Rep. Crawford Raises Inflation Challenges to Sec. Buttigieg in Transportation and Infrastructure Hearing

FOR IMMEDIATE RELEASE
Contact: Sara Robertson (Sara.Robertson2@mail.house.gov

Rep. Crawford Raises Inflation Challenges to Sec. Buttigieg in Transportation and Infrastructure Hearing

7/19/2022

Washington  Today, Representative Rick Crawford (AR-01) participated in the House Transportation and Infrastructure Committee hearing entitled, “Implementing the Infrastructure Investment and Jobs Act.” Rep. Crawford raised the challenges inflation poses to contractors, deterring them from bidding on infrastructure projects due to the risk that raw materials costs could rise substantially from the date of bid submission to the date they are able to purchase materials and begin construction. Cost escalation is also making it harder for U.S. companies to compete against government-subsidized companies from adversarial nations such as China, subsidies that allow foreign competitors to undercut the bids of American contractors.

Hearing excerpts follow. Rep. Crawford’s full remarks from the hearing can be found here.

Rep. Crawford: 

“[Inflation is] wreaking havoc on our economy, it’s destroying transportation businesses, which includes the small suppliers and disadvantaged businesses that work in that space. Companies just can’t afford this inflation and shoulder that risk. But what’s worse is that it’s creating a vacuum in the marketplace that allows for foreign companies to come in and further decimate U.S. industries and the U.S. economy. So my question is can D.O.T. provide guidance to states and other recipients that inflation adjustments are required in transportation contracts?”

Sec. Pete Buttigieg, Secretary of Transportation:

“Cost containment is a major focus for us right now in implementing the law because we are hearing this from both project sponsors and the business community. The impact of cost escalation and inflation is unquestionably going to affect our ability to deliver. I’m less sure that this is something that is going to put U.S companies at a disadvantage to international companies for the simple reason that inflation is international. I was just in Germany a few months ago and inflation there is somewhere around 8 to 9%, so a German company I would imagine would face the same kind of cost escalation.” 

Rep. Crawford: 

“With respect, I’m less concerned about a German company and more concerned with a Chinese company which subsidize at a much higher rate than anybody else. They do that obviously for reasons to disrupt our economy and to jeopardize our national security so that’s my focus, to make sure we’re not creating an opportunity for Chinese state-owned enterprises to come in and occupy space that should be occupied by U.S. businesses and particularly these Disadvantaged Business Enterprises that we’re trying to ensure have an opportunity to perform in that marketplace but let me move on for the sake of time.
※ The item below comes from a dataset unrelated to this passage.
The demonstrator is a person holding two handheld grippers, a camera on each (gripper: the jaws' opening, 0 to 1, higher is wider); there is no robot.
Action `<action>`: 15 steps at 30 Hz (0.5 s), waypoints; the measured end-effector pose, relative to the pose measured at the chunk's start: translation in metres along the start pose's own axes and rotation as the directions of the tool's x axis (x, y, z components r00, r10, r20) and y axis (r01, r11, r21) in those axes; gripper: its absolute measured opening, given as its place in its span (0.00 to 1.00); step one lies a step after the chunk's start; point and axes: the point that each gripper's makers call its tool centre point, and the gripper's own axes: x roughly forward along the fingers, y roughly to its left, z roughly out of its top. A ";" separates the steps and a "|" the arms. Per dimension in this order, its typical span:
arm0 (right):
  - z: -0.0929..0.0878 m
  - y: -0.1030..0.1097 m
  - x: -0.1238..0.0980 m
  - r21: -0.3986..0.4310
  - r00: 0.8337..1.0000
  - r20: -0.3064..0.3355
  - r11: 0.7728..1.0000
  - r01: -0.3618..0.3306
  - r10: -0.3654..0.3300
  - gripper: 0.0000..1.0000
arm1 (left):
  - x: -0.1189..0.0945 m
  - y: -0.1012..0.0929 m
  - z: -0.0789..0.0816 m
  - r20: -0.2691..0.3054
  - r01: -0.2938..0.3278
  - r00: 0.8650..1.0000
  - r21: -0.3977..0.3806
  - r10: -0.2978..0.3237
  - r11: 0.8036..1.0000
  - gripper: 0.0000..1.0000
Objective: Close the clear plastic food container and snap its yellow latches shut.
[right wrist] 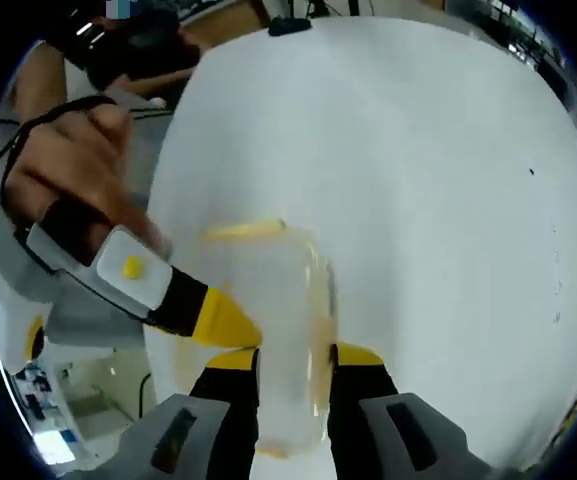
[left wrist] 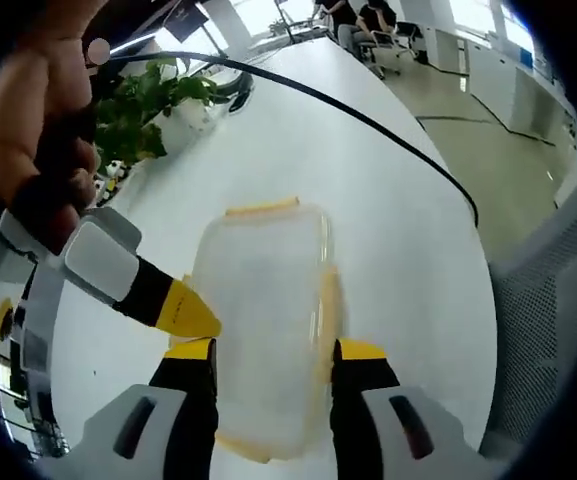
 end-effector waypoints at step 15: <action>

Has D.O.T. performed a legal analysis to see what is possible to address inflation in the contracting process? Are contracts firm, fixed, or are there any provisions in place for them to address this inflation?”

Sec. Pete Buttigieg:

“I have not addressed imposing additional requirements on the states for this purpose but we can look into that. Often contracts will have a contingency factor that can affect any unanticipated pressure on prices. It would depend on the certain program involved and what those contracts look like. I would certainly welcome a chance to work with your office to see if you’d agree that’s adequately contemplated in contract framework.” [End of excerpt.]

 Runaway inflation harms not just families shopping for food or filling their gas tank. It also causes state and local governments to pick up the tab for project shortfalls as federal funds run dry, or pushes the costs onto private contractors who must pay out of pocket to complete a project that costs significantly more than when they submitted their bid. Rep. Crawford met with road and transportation builders last week to discuss the rising costs of materials that have made project expense predictions unreliable. He remains focused on ways to reduce inflation, improve contract provisions to protect contractors from the “inflation tax” disrupting their businesses, and enhance the efficiency of the processes used to deliver federal funding to local communities to expedite the commencement of infrastructure projects.